Work request. Your task is to reproduce the listing exactly, without its images.
(Beginning of Provided data)
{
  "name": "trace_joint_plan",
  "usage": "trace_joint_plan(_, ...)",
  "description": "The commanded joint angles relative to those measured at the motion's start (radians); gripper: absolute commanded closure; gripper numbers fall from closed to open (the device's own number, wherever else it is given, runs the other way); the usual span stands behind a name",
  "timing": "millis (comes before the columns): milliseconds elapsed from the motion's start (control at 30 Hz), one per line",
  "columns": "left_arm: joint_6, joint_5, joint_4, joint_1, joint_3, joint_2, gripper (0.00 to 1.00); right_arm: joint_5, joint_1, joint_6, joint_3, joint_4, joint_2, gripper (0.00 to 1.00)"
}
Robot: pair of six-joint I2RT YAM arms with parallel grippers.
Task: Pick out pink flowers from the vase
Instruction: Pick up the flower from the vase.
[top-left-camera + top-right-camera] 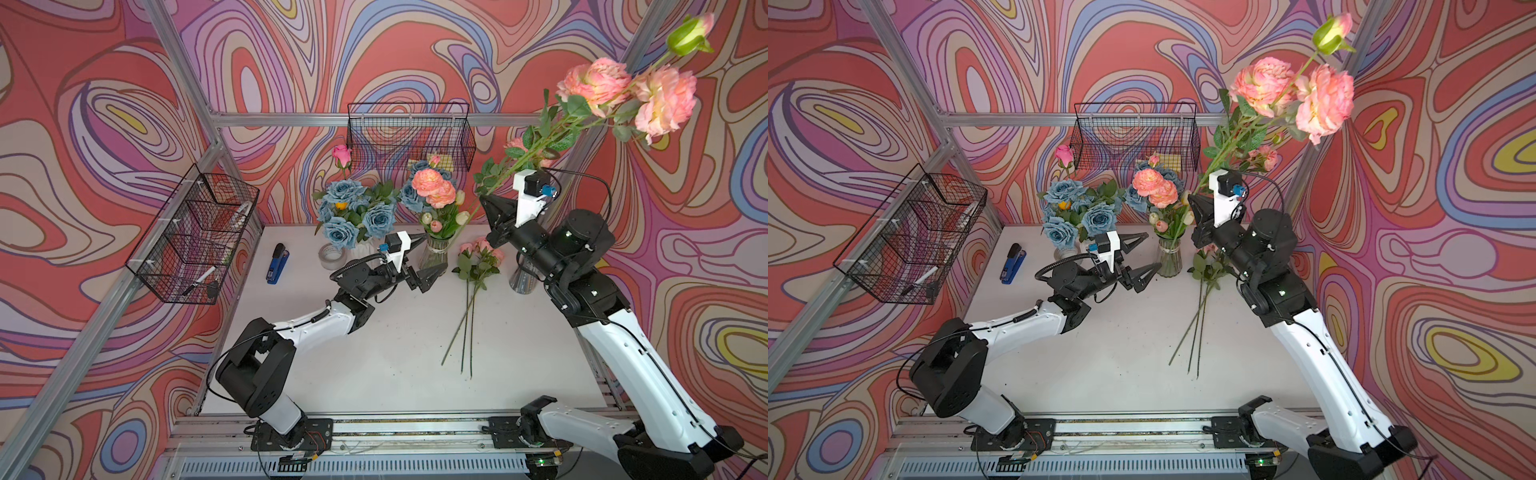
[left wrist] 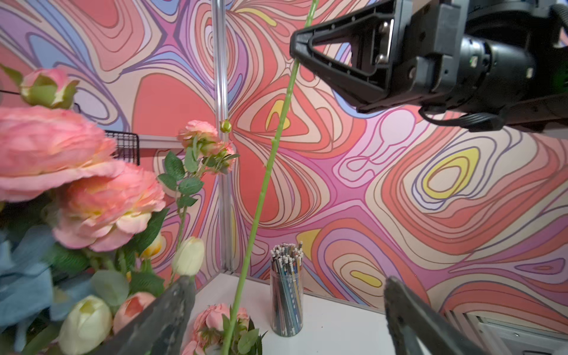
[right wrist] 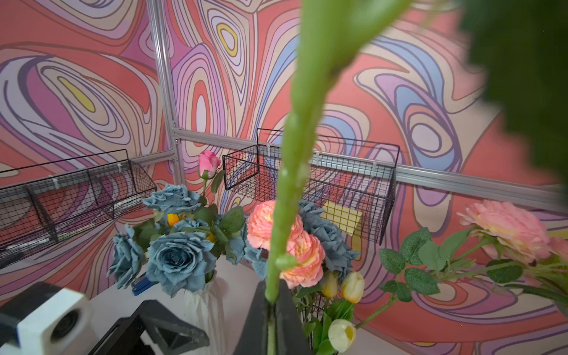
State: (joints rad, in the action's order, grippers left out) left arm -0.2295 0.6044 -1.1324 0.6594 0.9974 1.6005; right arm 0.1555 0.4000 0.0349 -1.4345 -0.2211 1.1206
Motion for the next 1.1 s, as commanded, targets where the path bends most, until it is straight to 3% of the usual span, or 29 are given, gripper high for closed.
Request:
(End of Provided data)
Response to the task.
{
  "name": "trace_joint_plan",
  "usage": "trace_joint_plan(_, ...)",
  "description": "The commanded joint angles relative to those measured at the motion's start (radians); gripper: absolute commanded closure; gripper numbers fall from closed to open (the device's own number, wherever else it is given, runs the other way); the usual span stands behind a name",
  "timing": "millis (comes before the columns): milliseconds elapsed from the motion's start (control at 30 Hz), one per line",
  "columns": "left_arm: joint_6, joint_5, joint_4, joint_1, joint_3, joint_2, gripper (0.00 to 1.00); right_arm: joint_5, joint_1, joint_6, joint_3, joint_4, joint_2, gripper (0.00 to 1.00)"
}
Robot: pair of six-joint I2RT YAM arms with parallel grippers.
Task: Pick out pink flowers from the vase
Instruction: Pick up the flower from the vase.
[top-left-camera + top-right-camera] 
[left wrist] 
[right wrist] 
State: (joints rad, in the action's order, grippers left out) left arm -0.2295 0.6044 -1.1324 0.6594 0.9974 1.6005; right arm 0.1555 0.4000 0.0349 -1.4345 -0.2211 1.1206
Motion for the next 1.1 s, as commanded, targets where the path bends most, until it is straight to 3% of the usual span, or 29 are given, gripper high for closed.
Request:

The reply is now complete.